| SUPPLIED INFORMATION |

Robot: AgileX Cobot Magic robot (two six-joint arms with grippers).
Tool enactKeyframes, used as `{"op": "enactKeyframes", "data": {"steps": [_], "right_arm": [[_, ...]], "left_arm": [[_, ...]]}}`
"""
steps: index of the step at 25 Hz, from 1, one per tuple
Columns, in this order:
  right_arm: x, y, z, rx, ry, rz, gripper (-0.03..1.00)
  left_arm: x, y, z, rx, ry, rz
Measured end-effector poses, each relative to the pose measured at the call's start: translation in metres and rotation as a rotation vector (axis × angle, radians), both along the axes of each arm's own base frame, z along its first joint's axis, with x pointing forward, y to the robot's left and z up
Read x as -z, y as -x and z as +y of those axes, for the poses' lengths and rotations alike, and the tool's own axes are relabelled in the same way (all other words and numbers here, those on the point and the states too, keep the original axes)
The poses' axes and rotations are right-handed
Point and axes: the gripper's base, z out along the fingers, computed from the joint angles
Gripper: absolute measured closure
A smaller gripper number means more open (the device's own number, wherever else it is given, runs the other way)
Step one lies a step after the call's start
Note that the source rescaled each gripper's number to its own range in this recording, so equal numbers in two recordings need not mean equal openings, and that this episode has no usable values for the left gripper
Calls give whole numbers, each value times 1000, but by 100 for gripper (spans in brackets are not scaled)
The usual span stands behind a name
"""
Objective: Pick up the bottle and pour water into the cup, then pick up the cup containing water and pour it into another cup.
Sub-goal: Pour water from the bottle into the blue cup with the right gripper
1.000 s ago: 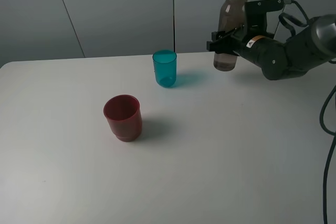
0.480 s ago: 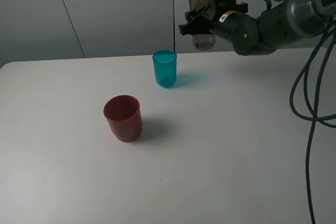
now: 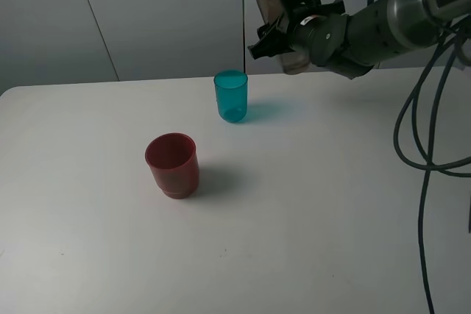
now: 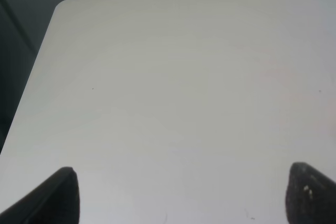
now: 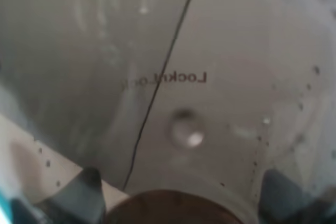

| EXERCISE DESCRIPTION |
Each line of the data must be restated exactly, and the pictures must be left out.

| WRITTEN RESPONSE |
Robot: AgileX Cobot Magic robot (two six-joint arms with grippers).
Tool enactKeyframes, used as `{"op": "enactKeyframes", "data": {"steps": [_], "right_arm": [[_, ...]], "left_arm": [[_, ...]]}}`
"""
steps: index of the step at 25 Hz, from 1, one per tuple
Columns, in this order:
  right_arm: x, y, z, rx, ry, rz, gripper (-0.03..1.00)
  left_arm: x, y, z, rx, ry, rz
Measured end-effector poses, each relative to the pose measured at the call's start: translation in metres and rotation as a rotation vector (axis × angle, radians), both along the axes of each arm's own base frame, z along its first joint's axis, with x pointing forward, y to the robot's left and z up
Read x as -z, y as -x and z as +y of those axes, for the poses' lengths and rotations alike, and the tool's own axes are relabelled in the same way (all other words and numbers here, those on the point and the states too, keep the original axes)
The poses' axes and rotations are right-handed
Point and axes: the gripper's base, z out along the fingers, computed from the joint angles
Gripper: absolute measured closure
A smaller gripper number means more open (the device's own number, wherever else it is given, runs the other way)
Step one lies a step after the call's start
Note that the source rescaled each gripper's number to its own range in this recording, so equal numbers in two recordings need not mean equal openings, and that this episode has no usable values for the left gripper
Calls give whole numbers, each value times 1000, but by 100 for gripper (spans in brackets are not scaled)
The usual span stands behind a name
"""
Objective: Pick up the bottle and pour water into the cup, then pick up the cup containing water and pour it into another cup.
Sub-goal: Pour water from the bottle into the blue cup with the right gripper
1.000 s ago: 
0.480 s ago: 
now: 
now: 
now: 

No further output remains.